Re: walsender "wakeup storm" on PG16, likely because of bc971f4025c (Optimize walsender wake up logic using condition variables) - Mailing list pgsql-hackers

From Andres Freund
Subject Re: walsender "wakeup storm" on PG16, likely because of bc971f4025c (Optimize walsender wake up logic using condition variables)
Date
Msg-id 20230811202607.l5evqsryq4ic2jlw@awork3.anarazel.de
Whole thread Raw
In response to Re: walsender "wakeup storm" on PG16, likely because of bc971f4025c (Optimize walsender wake up logic using condition variables)  (Thomas Munro <thomas.munro@gmail.com>)
List pgsql-hackers
Hi,

On 2023-08-12 07:51:09 +1200, Thomas Munro wrote:
> Oh, I see what's happening.  Maybe commit b91dd9de wasn't the best
> idea, but bc971f4025c broke an assumption, since it doesn't use
> ConditionVariableSleep().  That is confusing the signal forwarding
> logic which expects to find our entry in the wait list in the common
> case.

Hm, I guess I got confused by the cv code once more. I thought that
ConditionVariableCancelSleep() would wake us up anyway, because
once we return from ConditionVariableSleep(), we'd be off the list. But I now
realize (and I think not for the first time), that ConditionVariableSleep()
always puts us *back* on the list.


Leaving aside the issue in this thread, isn't always adding us back into the
list bad from a contention POV alone - it doubles the write traffic on the CV
and is guaranteed to cause contention for ConditionVariableBroadcast().  I
wonder if this explains some performance issues I've seen in the past.

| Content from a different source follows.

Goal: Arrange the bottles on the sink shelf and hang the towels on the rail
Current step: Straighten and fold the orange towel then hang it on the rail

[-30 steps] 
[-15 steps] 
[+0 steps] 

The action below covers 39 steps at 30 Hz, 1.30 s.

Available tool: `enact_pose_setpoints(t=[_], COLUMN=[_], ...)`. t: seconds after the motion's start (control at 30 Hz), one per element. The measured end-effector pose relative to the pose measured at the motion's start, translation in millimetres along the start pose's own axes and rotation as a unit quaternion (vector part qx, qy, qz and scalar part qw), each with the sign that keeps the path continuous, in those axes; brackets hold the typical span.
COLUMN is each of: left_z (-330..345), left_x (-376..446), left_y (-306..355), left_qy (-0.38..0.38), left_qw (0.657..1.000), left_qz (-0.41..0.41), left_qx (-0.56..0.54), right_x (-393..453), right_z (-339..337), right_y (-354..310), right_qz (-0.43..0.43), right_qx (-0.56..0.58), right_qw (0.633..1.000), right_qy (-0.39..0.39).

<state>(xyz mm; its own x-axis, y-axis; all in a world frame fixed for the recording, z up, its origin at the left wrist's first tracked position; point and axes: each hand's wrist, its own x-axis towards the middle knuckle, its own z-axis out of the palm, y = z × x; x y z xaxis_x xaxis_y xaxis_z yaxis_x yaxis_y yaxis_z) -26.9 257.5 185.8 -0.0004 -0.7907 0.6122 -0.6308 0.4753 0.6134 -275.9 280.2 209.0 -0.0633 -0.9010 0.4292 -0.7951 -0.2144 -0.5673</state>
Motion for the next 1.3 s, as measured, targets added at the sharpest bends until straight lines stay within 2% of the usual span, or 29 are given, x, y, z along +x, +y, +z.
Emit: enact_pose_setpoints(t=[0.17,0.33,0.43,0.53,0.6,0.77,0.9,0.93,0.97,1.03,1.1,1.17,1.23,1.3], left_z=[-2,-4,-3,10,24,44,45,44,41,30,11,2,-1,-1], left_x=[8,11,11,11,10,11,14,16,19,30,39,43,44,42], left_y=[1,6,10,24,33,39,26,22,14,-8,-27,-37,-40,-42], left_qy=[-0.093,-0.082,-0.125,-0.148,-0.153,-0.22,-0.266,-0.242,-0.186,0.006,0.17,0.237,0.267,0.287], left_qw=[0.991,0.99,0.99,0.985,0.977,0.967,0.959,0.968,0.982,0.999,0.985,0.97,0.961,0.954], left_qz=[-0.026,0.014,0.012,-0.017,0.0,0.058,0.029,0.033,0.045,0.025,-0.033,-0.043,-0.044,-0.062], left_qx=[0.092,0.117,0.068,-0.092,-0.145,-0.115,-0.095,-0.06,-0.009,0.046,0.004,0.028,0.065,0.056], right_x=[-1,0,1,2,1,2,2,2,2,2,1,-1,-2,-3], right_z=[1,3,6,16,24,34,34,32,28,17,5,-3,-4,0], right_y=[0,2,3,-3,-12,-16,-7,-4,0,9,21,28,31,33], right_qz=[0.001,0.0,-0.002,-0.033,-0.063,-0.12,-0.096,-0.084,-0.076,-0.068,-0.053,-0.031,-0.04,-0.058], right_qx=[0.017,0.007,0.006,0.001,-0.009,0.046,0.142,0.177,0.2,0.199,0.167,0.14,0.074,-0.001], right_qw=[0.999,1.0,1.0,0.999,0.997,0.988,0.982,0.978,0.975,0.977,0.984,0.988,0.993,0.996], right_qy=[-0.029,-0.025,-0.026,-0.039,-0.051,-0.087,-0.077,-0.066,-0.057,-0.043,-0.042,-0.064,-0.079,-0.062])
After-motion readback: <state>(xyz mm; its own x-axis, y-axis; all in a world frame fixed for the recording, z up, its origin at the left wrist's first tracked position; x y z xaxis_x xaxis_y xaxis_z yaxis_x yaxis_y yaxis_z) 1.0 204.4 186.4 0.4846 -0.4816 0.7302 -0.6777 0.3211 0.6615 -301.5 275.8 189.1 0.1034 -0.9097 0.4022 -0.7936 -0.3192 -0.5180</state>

What if we instead reset cv_sleep_target once we've been taken off the list? I
think it'd not be too hard to make it safe to do the proclist_contains()
without the spinlock.  Lwlocks have something similar, there we solve it by
this sequence:

        proclist_delete(&wakeup, iter.cur, lwWaitLink);

        /*
         * Guarantee that lwWaiting being unset only becomes visible once the
         * unlink from the link has completed. Otherwise the target backend
         * could be woken up for other reason and enqueue for a new lock - if
         * that happens before the list unlink happens, the list would end up
         * being corrupted.
         *
         * The barrier pairs with the LWLockWaitListLock() when enqueuing for
         * another lock.
         */
        pg_write_barrier();
        waiter->lwWaiting = LW_WS_NOT_WAITING;
        PGSemaphoreUnlock(waiter->sem);

I guess this means we'd need something like lwWaiting for CVs as well.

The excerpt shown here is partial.